Maggiore liberalizzazione

L’articolo 5 del testo comunitario prevede, infatti, che «i titolari dei diritti hanno il diritto di autorizzare un organismo di gestione collettiva a loro scelta a gestire i diritti, le categorie di diritti o i tipi di opere e altri materiali protetti di loro scelta, per i territori di loro scelta, indipendentemente dallo Stato membro di nazionalità, di residenza e di stabilimento dell’organismo di gestione collettiva o del titolare dei diritti». Una previsione che cozza con l’esclusiva accordata dal nostro Paese, con l’articolo 180 della legge 633 del 1941, alla Siae. Anche se dalla Società sottolineano che lo scopo della direttiva non è tanto quello di liberalizzare, quanto piuttosto di favorire le aggregazioni delle società di collecting e che anche la Corte di giustizia europea, con una decisione del 2014, ha ritenuto che l’esclusiva a una società di intermediazione non vìoli la concorrenza.

Sta di fatto che, a giugno 2016, l’Antitrust nostrana ha scritto al Parlamento e al Governo rilevando che «il valore e la ratio stessa dell’impianto normativo europeo risultano gravemente compromessi dalla presenza, all’interno dell’ordinamento nazionale, di una disposizione ormai isolata nel panorama degli Stati membri, che attribuisce a un solo soggetto (Siae) la riserva dell’attività di intermediazione dei diritti d’autore». Osservazioni riprese nel parere rilasciato dal Senato il primo febbraio, con il quale si invita il Governo a una maggiore apertura alla concorrenza.
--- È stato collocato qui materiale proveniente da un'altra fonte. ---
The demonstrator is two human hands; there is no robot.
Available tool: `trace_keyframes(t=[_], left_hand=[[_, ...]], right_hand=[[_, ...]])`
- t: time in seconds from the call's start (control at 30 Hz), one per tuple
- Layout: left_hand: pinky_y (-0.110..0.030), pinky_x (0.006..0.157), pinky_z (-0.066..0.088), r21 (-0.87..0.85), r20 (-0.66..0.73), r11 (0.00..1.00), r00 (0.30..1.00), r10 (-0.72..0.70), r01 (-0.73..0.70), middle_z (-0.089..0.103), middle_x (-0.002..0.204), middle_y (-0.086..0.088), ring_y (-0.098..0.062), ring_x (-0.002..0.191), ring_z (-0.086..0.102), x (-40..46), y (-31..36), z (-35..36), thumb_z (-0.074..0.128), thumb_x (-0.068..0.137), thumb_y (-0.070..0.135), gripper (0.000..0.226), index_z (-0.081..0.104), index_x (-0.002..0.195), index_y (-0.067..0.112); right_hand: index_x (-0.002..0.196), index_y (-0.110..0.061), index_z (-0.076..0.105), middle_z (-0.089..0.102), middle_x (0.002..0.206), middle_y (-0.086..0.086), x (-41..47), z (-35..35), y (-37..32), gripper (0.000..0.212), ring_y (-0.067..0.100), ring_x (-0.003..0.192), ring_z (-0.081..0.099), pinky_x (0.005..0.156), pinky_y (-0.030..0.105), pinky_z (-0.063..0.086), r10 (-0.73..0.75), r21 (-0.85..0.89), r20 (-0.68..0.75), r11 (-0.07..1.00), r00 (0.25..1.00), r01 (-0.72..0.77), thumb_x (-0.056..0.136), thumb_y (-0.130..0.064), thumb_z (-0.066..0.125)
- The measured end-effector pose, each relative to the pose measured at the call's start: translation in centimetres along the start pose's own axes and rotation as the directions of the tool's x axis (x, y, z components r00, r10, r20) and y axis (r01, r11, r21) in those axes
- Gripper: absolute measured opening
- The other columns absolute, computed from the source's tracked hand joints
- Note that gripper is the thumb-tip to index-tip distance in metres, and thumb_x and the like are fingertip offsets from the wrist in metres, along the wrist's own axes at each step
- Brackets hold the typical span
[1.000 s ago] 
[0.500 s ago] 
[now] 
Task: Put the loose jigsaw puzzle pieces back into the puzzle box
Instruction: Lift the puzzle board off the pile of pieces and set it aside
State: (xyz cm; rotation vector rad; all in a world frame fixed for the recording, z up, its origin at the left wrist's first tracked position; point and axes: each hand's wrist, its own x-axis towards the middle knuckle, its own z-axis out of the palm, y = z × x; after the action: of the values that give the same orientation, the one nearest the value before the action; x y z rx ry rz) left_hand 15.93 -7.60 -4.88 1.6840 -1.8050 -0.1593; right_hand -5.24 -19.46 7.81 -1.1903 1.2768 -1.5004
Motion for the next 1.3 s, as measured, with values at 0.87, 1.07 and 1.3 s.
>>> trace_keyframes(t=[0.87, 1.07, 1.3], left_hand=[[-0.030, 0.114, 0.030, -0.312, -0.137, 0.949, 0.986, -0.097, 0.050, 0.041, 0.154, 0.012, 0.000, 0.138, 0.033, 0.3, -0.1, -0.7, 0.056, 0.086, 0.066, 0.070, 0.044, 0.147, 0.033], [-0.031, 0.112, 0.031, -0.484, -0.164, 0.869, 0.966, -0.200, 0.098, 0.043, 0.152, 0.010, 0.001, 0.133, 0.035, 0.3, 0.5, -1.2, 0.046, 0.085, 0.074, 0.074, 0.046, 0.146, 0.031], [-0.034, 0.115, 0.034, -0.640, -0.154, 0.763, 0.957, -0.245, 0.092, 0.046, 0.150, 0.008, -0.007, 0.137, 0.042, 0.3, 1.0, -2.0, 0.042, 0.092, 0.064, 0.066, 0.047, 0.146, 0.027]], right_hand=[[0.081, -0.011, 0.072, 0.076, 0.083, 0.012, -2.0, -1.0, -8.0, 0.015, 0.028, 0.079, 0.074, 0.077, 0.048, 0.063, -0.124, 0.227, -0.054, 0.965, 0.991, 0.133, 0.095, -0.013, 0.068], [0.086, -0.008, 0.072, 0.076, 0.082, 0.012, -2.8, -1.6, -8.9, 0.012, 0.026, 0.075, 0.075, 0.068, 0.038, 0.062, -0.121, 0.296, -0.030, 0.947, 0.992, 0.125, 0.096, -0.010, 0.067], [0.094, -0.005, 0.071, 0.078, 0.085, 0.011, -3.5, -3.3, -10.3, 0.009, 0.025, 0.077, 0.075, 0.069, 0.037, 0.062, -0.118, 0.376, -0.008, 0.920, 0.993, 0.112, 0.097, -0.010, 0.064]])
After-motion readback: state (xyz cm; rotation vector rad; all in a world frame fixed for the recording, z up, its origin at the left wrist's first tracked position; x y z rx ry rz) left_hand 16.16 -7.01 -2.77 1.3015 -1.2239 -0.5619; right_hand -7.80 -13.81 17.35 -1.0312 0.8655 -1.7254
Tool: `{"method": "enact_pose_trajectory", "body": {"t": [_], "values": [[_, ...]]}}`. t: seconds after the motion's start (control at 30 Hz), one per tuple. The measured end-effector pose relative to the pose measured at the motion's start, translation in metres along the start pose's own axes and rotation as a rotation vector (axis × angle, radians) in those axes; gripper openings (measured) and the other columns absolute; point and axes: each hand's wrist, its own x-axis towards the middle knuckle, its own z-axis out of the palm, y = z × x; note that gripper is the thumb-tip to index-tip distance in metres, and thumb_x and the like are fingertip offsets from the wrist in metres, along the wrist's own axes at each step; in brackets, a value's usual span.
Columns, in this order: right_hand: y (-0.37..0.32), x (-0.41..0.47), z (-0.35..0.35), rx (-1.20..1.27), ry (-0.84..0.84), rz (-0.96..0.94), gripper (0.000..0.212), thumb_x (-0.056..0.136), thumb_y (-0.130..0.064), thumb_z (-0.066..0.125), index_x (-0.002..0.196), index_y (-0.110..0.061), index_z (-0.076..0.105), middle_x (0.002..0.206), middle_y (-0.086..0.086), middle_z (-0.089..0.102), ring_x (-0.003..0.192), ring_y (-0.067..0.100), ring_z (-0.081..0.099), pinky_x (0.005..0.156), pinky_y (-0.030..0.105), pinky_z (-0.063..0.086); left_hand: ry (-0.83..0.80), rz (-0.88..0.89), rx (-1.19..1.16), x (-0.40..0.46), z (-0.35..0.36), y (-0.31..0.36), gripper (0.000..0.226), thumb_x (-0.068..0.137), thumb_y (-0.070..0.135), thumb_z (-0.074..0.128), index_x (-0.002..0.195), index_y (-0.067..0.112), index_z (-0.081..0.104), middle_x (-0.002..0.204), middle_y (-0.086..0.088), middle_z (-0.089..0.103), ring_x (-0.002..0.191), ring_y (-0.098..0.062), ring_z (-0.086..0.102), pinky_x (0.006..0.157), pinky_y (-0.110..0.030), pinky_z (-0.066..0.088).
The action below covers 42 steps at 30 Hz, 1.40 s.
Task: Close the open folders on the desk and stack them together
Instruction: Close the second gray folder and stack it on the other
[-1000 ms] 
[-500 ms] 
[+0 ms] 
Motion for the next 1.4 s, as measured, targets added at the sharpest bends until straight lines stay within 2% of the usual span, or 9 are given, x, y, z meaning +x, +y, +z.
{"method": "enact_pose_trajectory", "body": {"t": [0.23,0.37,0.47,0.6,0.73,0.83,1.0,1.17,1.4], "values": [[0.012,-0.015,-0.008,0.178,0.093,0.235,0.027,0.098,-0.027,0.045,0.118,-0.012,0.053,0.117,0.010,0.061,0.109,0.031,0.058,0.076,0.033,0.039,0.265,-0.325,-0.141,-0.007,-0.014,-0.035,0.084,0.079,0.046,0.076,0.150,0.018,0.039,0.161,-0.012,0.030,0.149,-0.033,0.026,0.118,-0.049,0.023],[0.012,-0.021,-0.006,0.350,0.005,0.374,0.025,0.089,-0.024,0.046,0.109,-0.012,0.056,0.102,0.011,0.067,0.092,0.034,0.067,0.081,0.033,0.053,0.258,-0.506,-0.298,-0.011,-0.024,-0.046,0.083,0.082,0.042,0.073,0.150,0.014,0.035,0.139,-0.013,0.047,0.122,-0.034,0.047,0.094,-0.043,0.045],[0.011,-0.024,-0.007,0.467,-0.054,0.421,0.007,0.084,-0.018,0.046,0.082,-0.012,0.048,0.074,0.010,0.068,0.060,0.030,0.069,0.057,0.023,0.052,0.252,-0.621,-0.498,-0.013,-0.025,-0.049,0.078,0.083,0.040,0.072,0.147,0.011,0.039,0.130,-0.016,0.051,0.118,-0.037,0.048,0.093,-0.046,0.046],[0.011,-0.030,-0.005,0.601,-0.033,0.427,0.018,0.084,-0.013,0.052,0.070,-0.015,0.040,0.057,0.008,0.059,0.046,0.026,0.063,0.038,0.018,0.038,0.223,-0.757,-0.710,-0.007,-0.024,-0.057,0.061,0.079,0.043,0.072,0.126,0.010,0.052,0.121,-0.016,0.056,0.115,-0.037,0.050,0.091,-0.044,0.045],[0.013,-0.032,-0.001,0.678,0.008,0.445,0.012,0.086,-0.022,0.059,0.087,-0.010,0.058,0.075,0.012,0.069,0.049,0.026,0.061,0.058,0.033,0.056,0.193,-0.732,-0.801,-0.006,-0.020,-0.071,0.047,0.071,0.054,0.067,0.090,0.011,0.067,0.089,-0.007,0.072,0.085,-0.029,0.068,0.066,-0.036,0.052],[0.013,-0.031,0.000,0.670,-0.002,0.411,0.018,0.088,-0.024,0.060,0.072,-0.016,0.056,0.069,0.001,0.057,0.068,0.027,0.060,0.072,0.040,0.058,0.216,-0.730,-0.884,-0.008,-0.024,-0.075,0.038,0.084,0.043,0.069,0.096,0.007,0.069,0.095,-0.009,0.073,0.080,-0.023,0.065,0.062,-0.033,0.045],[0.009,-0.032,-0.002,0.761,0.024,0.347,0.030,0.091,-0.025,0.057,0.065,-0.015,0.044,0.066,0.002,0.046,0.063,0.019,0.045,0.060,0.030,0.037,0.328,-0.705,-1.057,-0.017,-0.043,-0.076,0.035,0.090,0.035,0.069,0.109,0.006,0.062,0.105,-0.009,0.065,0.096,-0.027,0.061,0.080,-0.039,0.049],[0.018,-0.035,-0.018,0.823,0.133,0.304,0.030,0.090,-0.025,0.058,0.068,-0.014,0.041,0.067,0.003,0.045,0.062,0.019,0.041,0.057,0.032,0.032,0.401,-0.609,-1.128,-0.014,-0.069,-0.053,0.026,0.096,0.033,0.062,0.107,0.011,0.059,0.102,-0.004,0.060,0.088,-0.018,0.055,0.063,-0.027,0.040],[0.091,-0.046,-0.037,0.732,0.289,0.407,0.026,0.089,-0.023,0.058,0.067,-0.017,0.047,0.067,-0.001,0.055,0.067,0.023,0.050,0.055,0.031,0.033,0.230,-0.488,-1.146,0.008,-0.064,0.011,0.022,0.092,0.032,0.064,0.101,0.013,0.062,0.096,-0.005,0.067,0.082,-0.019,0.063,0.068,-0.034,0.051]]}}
Diverso il caso dei diritti connessi, dove la liberalizzazione c’è stata nel 2012 e l’ex monopolista Imaie (Istituto mutualistico artisti interpreti esecutori) si è ricostituito in Nuovo Imaie e ora lavora insieme ad altre otto società di intermediazione. Passaggio che non è stato indolore e ha anzi generato un notevole contenzioso. Guasti a cui si tenta di porre rimedio con il decreto legislativo in arrivo.

Il nuovo quadro

Il tira e molla legislativo alla fine non ha prodotto, almeno per quanto riguarda la liberalizzazione, risultati: alla Siae rimane il monopolio della gestione dei diritti d’autore in ambito nazionale e resta ferma la possibilità per l’artista di rivolgersi, quando le opere sono eseguite o riprodotte all’estero, a un altro intermediario. Al di là di questo, rimangono gli altri aspetti della riforma, che si possono riassumere nell’esigenza di rafforzare i requisiti di oggettività e trasparenza delle società di collecting, in modo da garantire un’effettiva partecipazione dei propri associati ai processi decisionali.